Los hombres de Israel, desde la altura, vieron la confusión. Samuel, con una autoridad que brotaba de la certeza, se levantó. “¡Estad firmes! ¡Jehová ha combatido por vosotros!”. Y entonces sí, salieron. No fue una carga organizada, sino una avalancha de hombres liberados del miedo, empuñando lo que tenían: hoces, palos, las pocas espadas que portaban. No tuvieron que librar una batalla, sino una persecución. Corrieron cuesta abajo, desde Mizpa hasta Bet-car, encontrando sólo restos de un ejército deshecho por el pánico y los elementos. Fue una victoria tan completa que durante días los caminos quedaron sembrados de los despojos abandonados por los filisteos en su huida.
A la mañana siguiente, con la tierra aún húmeda y el aire lavado, Samuel tomó una sola piedra. No era especialmente grande ni vistosa. La levantó con esfuerzo, no por su peso físico, sino por su significado. La erigió entre Mizpa y Sen, y la llamó Eben-ezer, “piedra de ayuda”. “Hasta aquí nos ayudó Jehová”, declaró. La frase no era un punto final, sino un hito en el camino. Un recordatorio tangible de que la ayuda no había venido de su fuerza, ni de sus espadas, sino del clamor de un corazón roto y arrepentido.

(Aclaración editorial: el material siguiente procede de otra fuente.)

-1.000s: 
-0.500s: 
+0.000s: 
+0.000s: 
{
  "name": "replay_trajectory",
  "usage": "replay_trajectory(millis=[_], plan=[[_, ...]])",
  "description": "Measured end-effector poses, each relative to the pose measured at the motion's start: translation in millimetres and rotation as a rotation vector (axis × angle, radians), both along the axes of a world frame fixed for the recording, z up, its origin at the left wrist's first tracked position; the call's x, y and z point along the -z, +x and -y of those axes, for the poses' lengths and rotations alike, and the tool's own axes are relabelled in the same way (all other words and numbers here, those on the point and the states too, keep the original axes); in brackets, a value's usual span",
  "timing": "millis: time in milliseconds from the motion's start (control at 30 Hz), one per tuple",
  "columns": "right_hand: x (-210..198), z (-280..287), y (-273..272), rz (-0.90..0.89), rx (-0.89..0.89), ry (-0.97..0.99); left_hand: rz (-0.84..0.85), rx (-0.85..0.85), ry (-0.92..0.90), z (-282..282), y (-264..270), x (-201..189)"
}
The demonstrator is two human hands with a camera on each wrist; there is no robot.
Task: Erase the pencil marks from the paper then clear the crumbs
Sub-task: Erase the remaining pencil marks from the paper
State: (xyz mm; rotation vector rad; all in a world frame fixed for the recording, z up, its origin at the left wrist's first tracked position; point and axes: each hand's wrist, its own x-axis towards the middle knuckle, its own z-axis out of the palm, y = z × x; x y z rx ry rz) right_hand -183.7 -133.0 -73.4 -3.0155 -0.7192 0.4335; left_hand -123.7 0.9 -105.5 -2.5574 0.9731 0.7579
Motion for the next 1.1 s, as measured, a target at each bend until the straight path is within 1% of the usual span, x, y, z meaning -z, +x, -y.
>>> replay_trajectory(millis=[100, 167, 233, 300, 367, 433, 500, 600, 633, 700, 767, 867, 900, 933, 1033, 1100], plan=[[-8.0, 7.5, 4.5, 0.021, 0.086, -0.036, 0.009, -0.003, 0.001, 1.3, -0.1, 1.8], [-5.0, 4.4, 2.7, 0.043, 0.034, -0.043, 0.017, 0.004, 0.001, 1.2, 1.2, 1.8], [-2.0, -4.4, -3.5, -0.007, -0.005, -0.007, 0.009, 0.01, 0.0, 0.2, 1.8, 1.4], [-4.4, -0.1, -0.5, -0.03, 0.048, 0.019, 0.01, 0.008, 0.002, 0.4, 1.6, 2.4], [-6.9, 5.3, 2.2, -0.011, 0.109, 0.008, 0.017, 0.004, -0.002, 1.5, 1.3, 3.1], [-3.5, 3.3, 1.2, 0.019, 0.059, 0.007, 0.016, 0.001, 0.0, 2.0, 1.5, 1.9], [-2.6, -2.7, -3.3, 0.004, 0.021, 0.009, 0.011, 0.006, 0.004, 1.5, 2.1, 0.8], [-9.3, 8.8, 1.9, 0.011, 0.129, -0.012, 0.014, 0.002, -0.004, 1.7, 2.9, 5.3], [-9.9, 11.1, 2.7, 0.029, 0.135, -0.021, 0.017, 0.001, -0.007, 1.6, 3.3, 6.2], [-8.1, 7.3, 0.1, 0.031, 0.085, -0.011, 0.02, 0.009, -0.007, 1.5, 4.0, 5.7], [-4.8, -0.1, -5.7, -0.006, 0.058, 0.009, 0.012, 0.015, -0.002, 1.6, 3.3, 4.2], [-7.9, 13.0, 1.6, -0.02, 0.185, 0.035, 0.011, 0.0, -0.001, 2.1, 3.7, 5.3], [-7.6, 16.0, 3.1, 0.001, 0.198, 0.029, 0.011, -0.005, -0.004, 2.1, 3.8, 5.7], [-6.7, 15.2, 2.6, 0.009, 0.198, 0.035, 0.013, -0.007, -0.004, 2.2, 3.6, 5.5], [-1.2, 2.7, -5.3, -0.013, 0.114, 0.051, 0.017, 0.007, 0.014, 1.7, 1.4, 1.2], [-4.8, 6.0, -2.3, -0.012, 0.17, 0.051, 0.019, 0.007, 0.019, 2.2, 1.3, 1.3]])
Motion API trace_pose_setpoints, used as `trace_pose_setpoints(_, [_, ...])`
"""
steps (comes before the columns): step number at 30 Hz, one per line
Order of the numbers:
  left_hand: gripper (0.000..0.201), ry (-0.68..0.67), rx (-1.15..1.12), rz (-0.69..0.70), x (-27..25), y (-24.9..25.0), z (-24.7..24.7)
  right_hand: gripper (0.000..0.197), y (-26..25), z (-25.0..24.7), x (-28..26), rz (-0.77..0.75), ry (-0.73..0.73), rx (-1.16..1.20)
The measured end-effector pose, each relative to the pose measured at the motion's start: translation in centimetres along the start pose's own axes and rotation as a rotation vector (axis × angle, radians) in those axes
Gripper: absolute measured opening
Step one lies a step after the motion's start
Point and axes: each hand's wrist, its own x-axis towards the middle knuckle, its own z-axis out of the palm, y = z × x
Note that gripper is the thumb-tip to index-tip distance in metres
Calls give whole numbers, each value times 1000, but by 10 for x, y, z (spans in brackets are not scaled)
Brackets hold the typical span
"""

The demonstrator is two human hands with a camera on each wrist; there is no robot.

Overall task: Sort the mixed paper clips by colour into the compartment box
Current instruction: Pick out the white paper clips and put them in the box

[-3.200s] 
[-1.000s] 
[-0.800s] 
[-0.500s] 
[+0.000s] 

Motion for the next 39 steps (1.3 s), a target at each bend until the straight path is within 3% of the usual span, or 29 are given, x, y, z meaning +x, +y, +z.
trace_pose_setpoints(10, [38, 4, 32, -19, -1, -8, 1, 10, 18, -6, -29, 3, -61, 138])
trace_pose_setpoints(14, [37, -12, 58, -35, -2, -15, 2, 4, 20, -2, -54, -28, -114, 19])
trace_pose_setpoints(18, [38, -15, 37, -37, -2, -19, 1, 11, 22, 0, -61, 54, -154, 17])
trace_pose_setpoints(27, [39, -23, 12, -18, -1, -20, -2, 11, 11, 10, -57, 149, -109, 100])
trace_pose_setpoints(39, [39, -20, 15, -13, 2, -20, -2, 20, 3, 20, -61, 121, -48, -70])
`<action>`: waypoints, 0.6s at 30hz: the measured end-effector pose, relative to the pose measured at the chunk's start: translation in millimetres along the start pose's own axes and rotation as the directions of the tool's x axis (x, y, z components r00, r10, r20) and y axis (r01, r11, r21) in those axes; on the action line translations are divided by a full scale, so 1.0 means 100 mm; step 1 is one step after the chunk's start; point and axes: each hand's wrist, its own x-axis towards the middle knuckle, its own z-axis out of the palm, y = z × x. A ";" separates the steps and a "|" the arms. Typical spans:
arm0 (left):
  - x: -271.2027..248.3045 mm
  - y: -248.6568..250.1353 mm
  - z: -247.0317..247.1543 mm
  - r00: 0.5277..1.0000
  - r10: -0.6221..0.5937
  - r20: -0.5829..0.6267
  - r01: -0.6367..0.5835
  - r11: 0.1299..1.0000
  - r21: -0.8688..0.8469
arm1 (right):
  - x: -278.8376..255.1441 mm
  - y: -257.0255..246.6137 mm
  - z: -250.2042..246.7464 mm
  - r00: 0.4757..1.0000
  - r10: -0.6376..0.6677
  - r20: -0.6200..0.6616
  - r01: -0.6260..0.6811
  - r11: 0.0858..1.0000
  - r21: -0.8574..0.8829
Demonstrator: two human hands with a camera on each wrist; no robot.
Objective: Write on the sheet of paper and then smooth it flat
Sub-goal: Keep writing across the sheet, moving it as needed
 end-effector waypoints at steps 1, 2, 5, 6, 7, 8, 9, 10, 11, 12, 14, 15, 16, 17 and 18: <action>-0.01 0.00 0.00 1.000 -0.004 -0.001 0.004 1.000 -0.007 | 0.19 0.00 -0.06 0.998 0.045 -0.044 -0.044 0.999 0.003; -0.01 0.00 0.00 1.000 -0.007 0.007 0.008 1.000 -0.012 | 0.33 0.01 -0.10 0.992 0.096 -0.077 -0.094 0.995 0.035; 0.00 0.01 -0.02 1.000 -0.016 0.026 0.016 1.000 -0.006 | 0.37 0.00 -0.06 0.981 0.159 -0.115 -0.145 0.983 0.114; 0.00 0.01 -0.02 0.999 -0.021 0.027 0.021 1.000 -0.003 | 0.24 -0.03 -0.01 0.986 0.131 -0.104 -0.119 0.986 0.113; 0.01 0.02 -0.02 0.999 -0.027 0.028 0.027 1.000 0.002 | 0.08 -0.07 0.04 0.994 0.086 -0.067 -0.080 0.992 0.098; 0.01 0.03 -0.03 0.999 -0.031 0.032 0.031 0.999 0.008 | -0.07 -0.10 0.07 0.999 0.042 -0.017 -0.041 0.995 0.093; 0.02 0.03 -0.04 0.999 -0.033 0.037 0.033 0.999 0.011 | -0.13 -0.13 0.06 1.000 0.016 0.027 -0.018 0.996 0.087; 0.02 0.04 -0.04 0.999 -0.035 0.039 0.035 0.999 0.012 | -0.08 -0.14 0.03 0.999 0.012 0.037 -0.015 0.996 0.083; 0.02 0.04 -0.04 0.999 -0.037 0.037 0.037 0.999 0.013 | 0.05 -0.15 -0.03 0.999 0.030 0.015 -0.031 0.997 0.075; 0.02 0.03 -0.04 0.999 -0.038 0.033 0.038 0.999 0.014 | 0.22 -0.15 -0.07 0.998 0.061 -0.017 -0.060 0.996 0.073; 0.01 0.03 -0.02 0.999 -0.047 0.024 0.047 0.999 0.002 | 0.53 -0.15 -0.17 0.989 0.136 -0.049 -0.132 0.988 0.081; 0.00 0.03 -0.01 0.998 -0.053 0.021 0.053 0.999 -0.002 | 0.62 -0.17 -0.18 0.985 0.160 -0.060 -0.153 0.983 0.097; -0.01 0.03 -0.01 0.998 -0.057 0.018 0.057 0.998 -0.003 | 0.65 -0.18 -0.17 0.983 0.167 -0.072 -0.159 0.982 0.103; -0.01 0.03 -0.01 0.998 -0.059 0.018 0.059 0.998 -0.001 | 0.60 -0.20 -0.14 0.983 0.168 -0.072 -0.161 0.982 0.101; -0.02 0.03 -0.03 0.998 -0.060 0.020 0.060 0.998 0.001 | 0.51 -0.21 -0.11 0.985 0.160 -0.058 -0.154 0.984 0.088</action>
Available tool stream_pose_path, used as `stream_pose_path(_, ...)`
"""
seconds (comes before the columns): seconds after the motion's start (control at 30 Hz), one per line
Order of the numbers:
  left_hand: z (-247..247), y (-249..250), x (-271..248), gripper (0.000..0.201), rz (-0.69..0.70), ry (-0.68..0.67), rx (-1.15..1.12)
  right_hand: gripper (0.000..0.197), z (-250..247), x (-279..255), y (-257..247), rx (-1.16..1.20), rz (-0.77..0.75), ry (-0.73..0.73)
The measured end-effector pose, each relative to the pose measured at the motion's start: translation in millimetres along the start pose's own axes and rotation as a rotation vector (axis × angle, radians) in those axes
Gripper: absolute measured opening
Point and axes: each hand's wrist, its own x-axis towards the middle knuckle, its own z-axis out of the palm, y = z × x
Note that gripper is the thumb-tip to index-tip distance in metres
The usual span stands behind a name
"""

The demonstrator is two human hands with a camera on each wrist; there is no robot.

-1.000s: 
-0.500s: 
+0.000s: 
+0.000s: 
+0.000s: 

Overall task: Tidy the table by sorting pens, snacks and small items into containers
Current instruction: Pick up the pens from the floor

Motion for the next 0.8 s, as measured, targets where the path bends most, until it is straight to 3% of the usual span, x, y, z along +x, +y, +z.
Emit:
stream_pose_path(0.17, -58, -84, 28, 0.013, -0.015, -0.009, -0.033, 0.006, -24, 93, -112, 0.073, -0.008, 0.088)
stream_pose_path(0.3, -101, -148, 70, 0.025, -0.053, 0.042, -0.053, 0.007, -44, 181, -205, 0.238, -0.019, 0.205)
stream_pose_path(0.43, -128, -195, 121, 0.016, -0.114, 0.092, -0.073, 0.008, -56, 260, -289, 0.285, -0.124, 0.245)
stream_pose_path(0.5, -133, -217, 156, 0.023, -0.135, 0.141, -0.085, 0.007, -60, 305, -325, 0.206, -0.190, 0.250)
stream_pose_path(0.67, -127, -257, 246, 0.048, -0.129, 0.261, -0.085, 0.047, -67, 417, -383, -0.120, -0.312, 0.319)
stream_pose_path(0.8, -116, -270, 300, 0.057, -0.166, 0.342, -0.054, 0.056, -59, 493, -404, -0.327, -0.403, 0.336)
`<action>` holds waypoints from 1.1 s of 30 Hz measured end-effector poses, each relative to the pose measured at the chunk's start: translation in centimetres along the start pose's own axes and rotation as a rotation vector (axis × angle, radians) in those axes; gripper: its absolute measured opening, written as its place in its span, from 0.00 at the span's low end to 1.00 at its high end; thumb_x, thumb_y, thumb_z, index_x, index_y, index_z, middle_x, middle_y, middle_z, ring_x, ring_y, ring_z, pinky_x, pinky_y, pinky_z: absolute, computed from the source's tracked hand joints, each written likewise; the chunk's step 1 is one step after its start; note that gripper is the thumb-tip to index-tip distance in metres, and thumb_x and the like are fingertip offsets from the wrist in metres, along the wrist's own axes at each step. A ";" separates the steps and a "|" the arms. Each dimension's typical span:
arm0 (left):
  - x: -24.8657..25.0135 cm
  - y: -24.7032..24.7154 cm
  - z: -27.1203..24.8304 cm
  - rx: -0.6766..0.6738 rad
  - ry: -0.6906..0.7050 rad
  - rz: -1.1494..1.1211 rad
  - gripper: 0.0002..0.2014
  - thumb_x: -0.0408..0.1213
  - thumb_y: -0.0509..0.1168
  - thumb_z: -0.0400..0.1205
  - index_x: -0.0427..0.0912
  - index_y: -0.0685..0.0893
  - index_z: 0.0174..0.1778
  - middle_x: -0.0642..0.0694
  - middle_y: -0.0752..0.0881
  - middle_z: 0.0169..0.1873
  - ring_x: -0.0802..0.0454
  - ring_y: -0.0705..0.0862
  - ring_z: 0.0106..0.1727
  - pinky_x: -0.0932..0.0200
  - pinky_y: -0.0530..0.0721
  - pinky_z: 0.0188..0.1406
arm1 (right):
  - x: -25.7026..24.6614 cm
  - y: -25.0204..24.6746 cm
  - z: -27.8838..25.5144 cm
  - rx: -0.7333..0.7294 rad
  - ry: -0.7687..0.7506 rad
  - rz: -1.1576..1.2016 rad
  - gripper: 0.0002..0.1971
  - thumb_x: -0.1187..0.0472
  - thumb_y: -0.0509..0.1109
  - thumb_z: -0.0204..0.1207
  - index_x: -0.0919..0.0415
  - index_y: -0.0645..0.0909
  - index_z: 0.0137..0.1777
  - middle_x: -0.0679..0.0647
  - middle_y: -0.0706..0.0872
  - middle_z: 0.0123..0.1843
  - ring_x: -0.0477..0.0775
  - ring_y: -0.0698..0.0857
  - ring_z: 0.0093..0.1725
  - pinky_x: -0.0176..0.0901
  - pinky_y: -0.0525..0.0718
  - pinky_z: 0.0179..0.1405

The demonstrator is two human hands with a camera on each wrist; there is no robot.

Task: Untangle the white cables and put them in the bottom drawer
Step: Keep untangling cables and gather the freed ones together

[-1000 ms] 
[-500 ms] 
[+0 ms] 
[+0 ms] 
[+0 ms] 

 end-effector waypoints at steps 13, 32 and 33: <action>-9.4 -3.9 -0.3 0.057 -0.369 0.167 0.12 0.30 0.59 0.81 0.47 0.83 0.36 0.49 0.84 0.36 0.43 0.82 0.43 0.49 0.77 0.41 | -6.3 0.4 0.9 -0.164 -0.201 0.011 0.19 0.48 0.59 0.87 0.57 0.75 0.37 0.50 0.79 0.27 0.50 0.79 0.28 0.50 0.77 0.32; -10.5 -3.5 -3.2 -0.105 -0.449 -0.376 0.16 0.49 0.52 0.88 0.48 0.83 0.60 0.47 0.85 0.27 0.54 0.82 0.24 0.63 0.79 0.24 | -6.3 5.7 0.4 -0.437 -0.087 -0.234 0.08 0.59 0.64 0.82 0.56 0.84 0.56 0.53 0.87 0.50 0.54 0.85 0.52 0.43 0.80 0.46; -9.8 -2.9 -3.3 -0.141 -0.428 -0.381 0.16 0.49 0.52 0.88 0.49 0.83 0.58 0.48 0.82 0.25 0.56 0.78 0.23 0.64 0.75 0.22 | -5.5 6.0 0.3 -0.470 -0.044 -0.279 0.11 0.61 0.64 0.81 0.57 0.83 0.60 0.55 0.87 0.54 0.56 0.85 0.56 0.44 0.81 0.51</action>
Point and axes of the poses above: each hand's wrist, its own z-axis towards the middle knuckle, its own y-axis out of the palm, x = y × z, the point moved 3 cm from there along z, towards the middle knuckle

La piedra, áspera y simple, quedaría allí para las generaciones venideras.
Y la mano de Jehová fue pesada sobre los filisteos todo el tiempo de Samuel. Hubo paz, una paz distinta a la mera ausencia de guerra. Samuel, convertido en juez en el sentido más pleno de la palabra, recorría cada año un circuito: Betel, Gilgal, Mizpa. Juzgaba en cada lugar, y su juicio era temido no por su severidad, sino por su justicia incorruptible, que todos sabían emanaba de aquel día en que el cielo mismo había respondido al clamor de un pueblo que, por fin, había aprendido a quién debía volverse. Su casa estaba en Ramá, y allí también levantó un altar. No como competencia al tabernáculo, sino como un testimonio permanente, silente como la piedra de Eben-ezer, de que cuando el corazón se prepara sólo para Dios, hasta las piedras pueden hablar de su ayuda.